Data to use:
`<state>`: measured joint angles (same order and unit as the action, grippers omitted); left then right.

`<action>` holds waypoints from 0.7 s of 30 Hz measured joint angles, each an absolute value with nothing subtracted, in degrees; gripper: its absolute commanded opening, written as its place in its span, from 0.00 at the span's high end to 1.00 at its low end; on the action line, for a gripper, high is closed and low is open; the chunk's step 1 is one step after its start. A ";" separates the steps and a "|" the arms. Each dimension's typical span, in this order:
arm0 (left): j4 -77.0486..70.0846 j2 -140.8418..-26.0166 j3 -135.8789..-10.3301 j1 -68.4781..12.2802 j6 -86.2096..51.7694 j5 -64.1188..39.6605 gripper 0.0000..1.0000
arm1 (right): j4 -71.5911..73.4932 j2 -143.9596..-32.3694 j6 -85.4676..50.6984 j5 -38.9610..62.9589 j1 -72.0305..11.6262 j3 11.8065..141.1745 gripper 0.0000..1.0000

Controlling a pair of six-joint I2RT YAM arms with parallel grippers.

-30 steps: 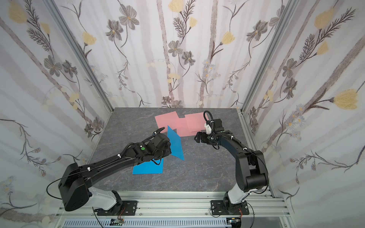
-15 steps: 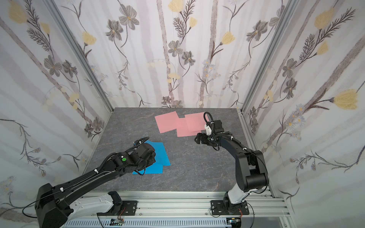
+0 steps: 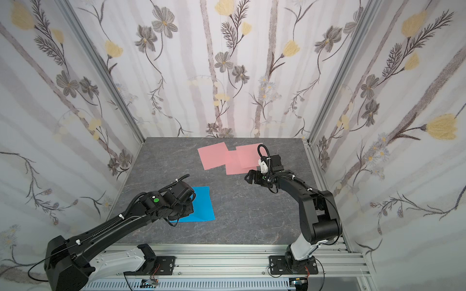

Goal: Sort the scattered colored papers by color
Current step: Place the colored paper.

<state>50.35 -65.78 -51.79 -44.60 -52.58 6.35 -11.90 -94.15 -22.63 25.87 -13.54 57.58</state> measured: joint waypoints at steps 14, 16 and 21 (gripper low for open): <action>56.14 -68.29 -54.87 -44.25 -46.65 10.68 1.00 | 10.15 -102.63 -41.19 36.71 -29.63 57.52 0.00; 56.58 -68.29 -54.74 -44.25 -46.44 11.31 1.00 | 13.58 -103.31 -43.79 37.15 -30.57 57.28 0.00; 56.77 -69.08 -53.87 -44.23 -45.82 12.86 1.00 | 22.46 -107.33 -50.85 37.43 -34.02 56.53 0.00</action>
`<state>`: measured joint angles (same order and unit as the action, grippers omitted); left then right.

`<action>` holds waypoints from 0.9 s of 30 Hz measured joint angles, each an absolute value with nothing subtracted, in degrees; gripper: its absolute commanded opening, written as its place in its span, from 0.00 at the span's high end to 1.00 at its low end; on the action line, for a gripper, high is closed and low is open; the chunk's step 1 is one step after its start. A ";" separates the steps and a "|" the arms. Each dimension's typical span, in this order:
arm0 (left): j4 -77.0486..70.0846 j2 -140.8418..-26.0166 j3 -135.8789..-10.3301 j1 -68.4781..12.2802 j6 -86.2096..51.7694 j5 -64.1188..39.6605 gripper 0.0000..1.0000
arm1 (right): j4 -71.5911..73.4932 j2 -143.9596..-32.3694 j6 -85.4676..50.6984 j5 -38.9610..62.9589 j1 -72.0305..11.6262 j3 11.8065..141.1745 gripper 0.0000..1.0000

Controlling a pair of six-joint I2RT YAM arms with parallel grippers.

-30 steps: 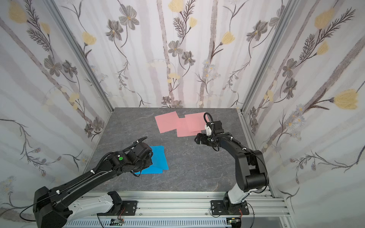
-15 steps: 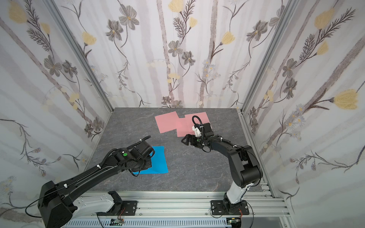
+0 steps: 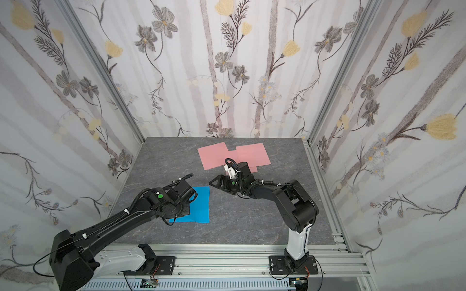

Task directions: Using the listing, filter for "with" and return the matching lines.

Exercise result:
`<action>` holds waypoints from 0.7 s of 30 Hz measured joint angles, each an absolute value with nothing subtracted, in degrees; gripper: its absolute commanded opening, written as its place in its span, from 0.00 at the span's high end to 1.00 at its low end; on the action line, for a gripper, high is closed and low is open; the chunk's step 1 is one step after its start. A ";" separates the steps and a "|" the arms. Each dimension's typical span, in this order:
Controlling a pair of six-joint I2RT YAM arms with parallel grippers.
`<action>` holds waypoints from 0.9 s of 30 Hz measured joint angles, each an absolute value with nothing subtracted, in degrees; gripper: its absolute commanded opening, written as its place in its span, from 0.00 at the span's high end to 1.00 at its low end; on the action line, for a gripper, high is closed and low is open; the chunk's step 1 is one step after its start. A ";" separates the steps and a "|" the arms. Each dimension's typical span, in this order:
Controlling a pair of six-joint I2RT YAM arms with parallel grippers.

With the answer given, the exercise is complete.